Ihr lieben! Ich sollte dies vielleicht fast unter “mal was erfreuliches” eintragen – mein Mann und ich sind wieder zu Hause, heil eingetroffen nach 4 Wochen Australienurlaub.
Mann fühlt sich hier manchmal als Mitglied eines sehr finsteren Club. Entweder liest man über wie es einem gegangen ist, oder man liest darüber, wie es einem gehen wird. Und alle sind gefangen in demselben Albtraum. Manchmal habe ich fast ein schlechtes Gewissen, das wir noch „genießen“ können, 10 Monate nach dem 2. OP, während es anderen so viel schlechter geht. Seltsam, das es immer noch ein „schlechter“ gibt. Manchmal denke ich über Menschen im Kriegsgebieten und Drittweltländer, und denke, ich sollte mich freuen, dass wir alle medizinische Hilfe kriegen, die zu kriegen ist.
Ich kann immer noch nicht fassen, wie mein Mann es hinkriegt, sich immer wieder zusammen zu raffen, und wie oft ich gedacht habe, jetzt geht es wirklich den Bach runter, und dann ging es doch wieder gut. Wo hat er die Kraft her?! „Gut“ ist natürlich relativ. Er kriegt jetzt 18mg Fortecortin am Tag, mit entsprechenden Nebenwirkungen, trägt „Höschen“ gegen Inkontinenz, kann nur noch sehr schlecht gehen, schläft viel, ist häufig etwas durcheinander, kommt mit Nummern und Rechtschreibung nur noch schlecht zu recht, hat Konzentrationsschwäche, kriegt trotz sehr hohe Dosis von Carbamarzepin im Durchschnitt jeder 2 Wochen einen Anfall, kann seine linke Hand nicht mehr verwenden, und und und. Und trotzdem verfällt er nicht in eine Depression, und will so viel wie möglich noch erleben, und kommt um die Welt herum, und ist so lieb und mutig.
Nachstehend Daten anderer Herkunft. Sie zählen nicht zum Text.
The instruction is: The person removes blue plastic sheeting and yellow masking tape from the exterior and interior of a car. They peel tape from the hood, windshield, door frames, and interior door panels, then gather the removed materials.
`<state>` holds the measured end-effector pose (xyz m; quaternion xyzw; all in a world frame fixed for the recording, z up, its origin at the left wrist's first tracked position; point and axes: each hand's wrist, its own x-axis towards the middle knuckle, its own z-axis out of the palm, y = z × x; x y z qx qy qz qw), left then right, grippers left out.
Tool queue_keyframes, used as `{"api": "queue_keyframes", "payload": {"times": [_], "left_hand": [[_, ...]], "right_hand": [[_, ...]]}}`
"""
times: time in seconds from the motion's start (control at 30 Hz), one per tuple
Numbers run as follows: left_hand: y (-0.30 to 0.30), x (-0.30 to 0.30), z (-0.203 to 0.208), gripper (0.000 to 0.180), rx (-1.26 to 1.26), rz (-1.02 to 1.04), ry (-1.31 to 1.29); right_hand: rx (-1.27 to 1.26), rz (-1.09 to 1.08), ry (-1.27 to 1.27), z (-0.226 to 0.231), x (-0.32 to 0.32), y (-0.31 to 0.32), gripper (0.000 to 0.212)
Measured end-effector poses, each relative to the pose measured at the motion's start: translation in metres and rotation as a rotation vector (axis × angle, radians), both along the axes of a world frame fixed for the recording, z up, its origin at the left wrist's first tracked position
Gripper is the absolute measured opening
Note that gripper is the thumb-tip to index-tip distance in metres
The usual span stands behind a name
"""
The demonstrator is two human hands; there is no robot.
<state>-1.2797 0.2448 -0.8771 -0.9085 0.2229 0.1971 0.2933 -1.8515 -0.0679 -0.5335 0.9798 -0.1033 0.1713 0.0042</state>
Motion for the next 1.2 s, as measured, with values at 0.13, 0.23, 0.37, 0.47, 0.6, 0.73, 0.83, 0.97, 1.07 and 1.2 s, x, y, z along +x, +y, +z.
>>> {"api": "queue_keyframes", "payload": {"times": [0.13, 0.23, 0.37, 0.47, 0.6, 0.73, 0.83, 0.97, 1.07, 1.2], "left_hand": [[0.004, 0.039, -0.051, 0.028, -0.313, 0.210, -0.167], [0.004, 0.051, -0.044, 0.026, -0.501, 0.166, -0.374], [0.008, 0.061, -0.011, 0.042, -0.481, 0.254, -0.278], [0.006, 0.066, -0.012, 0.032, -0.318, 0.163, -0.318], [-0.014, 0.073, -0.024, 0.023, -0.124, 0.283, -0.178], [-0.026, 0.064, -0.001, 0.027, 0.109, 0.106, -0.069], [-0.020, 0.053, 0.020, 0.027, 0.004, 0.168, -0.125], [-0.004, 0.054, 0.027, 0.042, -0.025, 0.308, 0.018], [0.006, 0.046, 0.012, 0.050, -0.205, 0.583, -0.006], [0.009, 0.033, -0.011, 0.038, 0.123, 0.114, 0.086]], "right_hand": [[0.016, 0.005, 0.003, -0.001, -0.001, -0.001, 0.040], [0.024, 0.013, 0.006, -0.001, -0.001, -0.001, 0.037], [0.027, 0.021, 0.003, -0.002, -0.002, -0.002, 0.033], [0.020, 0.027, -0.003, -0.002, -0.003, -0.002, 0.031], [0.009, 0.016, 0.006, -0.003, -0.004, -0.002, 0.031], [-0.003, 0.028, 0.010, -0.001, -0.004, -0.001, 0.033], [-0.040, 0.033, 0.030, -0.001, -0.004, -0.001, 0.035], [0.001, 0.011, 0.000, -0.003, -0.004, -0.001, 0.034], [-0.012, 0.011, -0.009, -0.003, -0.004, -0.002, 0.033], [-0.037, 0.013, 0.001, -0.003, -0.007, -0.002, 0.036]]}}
Wie Morgenrote befinde ich mich in einem Dauerausnahmezustand, wie IHope habe ich akzeptiert, dass ich nichts daran ändern kann, und aber bin regelmäßig damit konfrontiert, das mein Mann immer noch Sachen alleine unternehmen will, die er eigentlich nicht mehr kann (ein Kapitel für sich… wurde ich auch wollen… man will ihm schützen, aber man kann ihm von den eigentliche Gefahr wohl gar nicht schützen…), und wie uns alle versuche ich, die eigene Grenze täglich zu sprengen, und aus reine Liebe immer zu handeln, und bin immer damit konfrontiert, das ich Grenzen habe, und täglich daran komme, und halt keine Heilige bin, und ich lerne auch mich zu erlauben, nicht perfekt zu sein, und Grenzen zu haben, und dann fängt das Ganze wieder von vorne an.
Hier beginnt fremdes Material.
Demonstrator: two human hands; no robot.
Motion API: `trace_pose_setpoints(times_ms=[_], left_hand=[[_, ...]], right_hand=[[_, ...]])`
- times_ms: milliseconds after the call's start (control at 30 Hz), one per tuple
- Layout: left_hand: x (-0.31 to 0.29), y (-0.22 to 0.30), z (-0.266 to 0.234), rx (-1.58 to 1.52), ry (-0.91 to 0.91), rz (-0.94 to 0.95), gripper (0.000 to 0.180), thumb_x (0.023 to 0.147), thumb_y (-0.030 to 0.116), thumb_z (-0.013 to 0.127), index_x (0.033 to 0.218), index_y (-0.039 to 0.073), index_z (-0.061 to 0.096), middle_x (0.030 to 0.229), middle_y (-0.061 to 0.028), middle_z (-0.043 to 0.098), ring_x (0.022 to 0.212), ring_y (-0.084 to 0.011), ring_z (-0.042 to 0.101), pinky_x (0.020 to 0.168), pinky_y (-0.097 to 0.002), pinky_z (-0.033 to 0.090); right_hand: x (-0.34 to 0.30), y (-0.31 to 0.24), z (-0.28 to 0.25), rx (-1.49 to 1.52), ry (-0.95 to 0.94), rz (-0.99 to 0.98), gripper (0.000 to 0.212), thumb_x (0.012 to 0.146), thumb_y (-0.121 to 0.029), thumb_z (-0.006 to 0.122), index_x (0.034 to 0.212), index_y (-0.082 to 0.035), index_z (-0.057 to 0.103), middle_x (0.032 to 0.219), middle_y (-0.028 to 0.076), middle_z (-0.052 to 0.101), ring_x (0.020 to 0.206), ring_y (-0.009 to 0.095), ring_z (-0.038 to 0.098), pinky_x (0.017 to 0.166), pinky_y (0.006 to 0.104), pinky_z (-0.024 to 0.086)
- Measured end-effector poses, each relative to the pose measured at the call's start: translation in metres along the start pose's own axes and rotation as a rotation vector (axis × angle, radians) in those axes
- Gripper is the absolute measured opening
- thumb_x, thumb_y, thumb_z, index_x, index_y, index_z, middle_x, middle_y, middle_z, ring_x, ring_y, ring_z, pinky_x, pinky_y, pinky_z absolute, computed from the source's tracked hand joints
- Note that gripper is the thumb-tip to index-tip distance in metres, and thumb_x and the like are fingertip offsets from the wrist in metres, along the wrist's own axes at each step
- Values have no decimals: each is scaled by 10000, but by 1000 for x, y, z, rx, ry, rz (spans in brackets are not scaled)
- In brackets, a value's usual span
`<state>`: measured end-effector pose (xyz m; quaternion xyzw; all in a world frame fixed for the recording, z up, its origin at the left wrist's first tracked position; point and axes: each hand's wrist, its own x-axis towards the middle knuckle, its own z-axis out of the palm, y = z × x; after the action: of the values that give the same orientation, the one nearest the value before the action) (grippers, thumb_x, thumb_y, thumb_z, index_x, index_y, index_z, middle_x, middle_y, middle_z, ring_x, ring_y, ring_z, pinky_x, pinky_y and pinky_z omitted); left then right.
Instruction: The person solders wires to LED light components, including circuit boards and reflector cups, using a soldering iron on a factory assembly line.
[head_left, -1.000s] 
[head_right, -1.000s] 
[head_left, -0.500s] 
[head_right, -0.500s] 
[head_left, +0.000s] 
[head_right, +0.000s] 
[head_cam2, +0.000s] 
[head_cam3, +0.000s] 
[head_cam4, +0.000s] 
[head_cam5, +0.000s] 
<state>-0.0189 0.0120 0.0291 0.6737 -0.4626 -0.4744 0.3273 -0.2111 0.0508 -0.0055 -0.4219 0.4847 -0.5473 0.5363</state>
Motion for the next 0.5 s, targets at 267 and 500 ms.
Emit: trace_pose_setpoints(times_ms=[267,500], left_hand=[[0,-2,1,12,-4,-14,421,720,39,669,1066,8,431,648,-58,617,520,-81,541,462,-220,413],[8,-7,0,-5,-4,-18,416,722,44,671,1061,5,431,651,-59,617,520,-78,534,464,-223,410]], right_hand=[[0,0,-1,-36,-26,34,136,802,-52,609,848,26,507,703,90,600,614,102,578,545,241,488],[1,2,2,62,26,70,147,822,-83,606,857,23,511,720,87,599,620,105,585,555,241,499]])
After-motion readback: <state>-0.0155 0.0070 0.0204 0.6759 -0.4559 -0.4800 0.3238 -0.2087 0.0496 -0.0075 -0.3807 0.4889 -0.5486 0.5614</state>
Ich bin ganz froh, dass wir diese wahnsinnige Reise noch gewagt habe. Ich habe nie gedacht, dass es so (relativ) reibungslos gelingen konnte. Dabei sind einige Träume meines Mannes in Erfühlung gekommen, unter anderem einen Babykanguru („Joey“) auf dem Arm zu haben.
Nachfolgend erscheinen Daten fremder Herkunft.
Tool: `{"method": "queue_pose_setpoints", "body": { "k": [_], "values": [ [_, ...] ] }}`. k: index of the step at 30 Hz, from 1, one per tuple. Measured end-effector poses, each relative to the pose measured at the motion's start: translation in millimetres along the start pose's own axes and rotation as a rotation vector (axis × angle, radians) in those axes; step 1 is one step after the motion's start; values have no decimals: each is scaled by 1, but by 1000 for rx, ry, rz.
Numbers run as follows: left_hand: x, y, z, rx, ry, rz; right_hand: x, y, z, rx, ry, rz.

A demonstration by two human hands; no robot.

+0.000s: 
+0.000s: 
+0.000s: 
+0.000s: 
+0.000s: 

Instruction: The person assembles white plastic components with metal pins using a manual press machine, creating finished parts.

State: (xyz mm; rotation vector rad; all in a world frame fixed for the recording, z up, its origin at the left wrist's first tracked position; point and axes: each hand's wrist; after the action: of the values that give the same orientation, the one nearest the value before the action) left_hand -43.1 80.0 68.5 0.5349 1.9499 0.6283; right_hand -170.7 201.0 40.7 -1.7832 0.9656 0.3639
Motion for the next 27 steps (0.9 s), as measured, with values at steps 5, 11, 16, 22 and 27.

Ich freue mich so sehr, das wir mehr Zeit noch gehabt habe, as wir dachten. Letztes Jahr im Oktober sah es schon alles so schlimm aus – wir hatten nie gedacht, dass wir noch so viel verreisen konnten. Aber es ist auch strapazierend, permanent so extrem leben zu müssen, und ich frage mich manchmal, wie es danach wird, wie ich wieder mein eigenes Leben zusammenkratzen werde, wie ich überhaupt die Zeit ohne meine Mittelpunkt aushalten werde. Fragen, die alle sicherlich auch stellen…
Ich wünsche alle viel Kraft, noch weiterhin das unaushaltbare auszuhalten.